Human's fastest recognition capability still takes 100 ms or so, and operating in that mode (rapid visual presentation), human inference accuracy is considerably less capable than modern ANNs - which classify using less time and also around 1000x less neurons/synapses.
I would bet that humans often make similar mistakes in fast recognition. And even if humans don't make this specific mistake, it doesn't matter because they make more total mistakes in other categories.
The fact that humans can do better given considerably more time and enormously more neural resources is hardly surprising (involving more complex multi-step inference steps).
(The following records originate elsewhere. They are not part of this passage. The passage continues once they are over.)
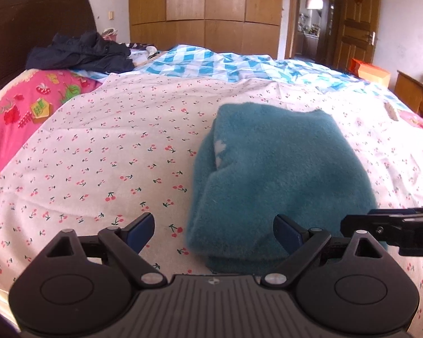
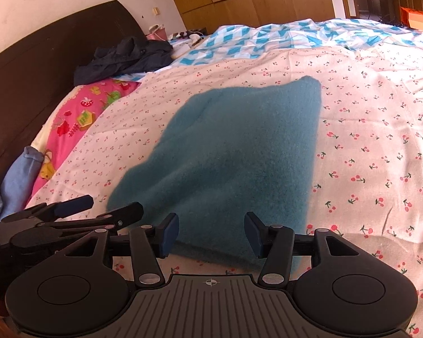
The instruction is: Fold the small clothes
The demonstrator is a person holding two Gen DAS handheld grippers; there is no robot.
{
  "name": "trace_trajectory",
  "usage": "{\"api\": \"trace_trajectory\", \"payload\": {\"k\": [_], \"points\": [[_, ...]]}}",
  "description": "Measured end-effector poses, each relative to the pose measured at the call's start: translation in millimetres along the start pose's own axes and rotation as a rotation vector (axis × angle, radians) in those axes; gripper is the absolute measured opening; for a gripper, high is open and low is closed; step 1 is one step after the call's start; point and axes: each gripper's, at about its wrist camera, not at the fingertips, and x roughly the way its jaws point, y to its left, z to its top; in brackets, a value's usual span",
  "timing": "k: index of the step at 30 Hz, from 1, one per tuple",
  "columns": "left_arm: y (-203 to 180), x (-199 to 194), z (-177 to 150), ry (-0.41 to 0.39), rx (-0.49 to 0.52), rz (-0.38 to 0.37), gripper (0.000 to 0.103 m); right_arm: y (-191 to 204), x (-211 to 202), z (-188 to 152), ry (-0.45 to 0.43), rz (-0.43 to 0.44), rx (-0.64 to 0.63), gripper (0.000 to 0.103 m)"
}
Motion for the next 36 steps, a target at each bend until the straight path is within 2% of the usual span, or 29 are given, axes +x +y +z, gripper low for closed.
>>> {"api": "trace_trajectory", "payload": {"k": [6,10,17,21,26,32,36], "points": [[-11,-5,-2,0.01,0.066,-0.05,0.099,1,-6,-4,-0.01,-0.001,-0.014,0.055],[-7,-7,-3,0.025,0.04,-0.095,0.099,-1,-9,-7,-0.009,-0.013,-0.014,0.057],[0,-15,-6,0.033,0.0,-0.127,0.099,-2,-7,-12,0.017,-0.018,-0.002,0.057],[0,-19,-7,0.027,0.005,-0.133,0.1,0,-7,-11,0.019,-0.022,-0.001,0.058],[0,-13,-7,0.071,-0.008,-0.14,0.1,-3,-6,-13,0.028,-0.035,0.017,0.058],[-2,-11,-7,0.084,-0.007,-0.127,0.1,-4,-6,-17,0.036,-0.039,0.024,0.06],[-1,-11,-6,0.085,-0.01,-0.124,0.1,-5,-7,-19,0.036,-0.035,0.032,0.063]]}}
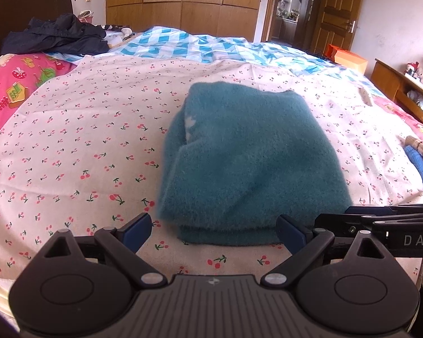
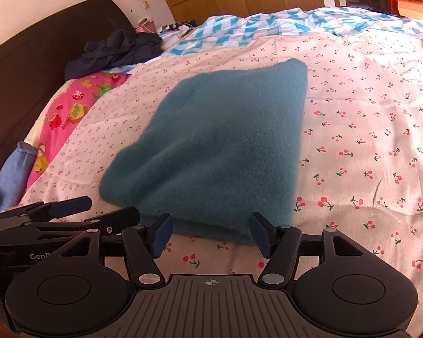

Also, the ImageNet training criterion is not really a good match for human visual intuitions. It assigns the same penalty for mistaking a dog for a cat as it does for mistaking two closely related species of dogs. Humans have a more sensible hierarchical error allocation. This may be something that is relatively easy to improve low-hanging fruit for ANNs, not sure - but someone is probably working on that if it hasn't already been done.
This doesn't seem right, assuming that "considerably less capable" means "considerably worse accuracy at classifying objects not drawn from ImageNet". Do you have a study in mind that shows this? In either case, I don't think this is strong enough to support the claim that the classifier isn't breaking down --- it's pretty clearly making mistakes where humans would find the answer obvious. I don't think that saying that the ANN answers more quickly is a very strong defense.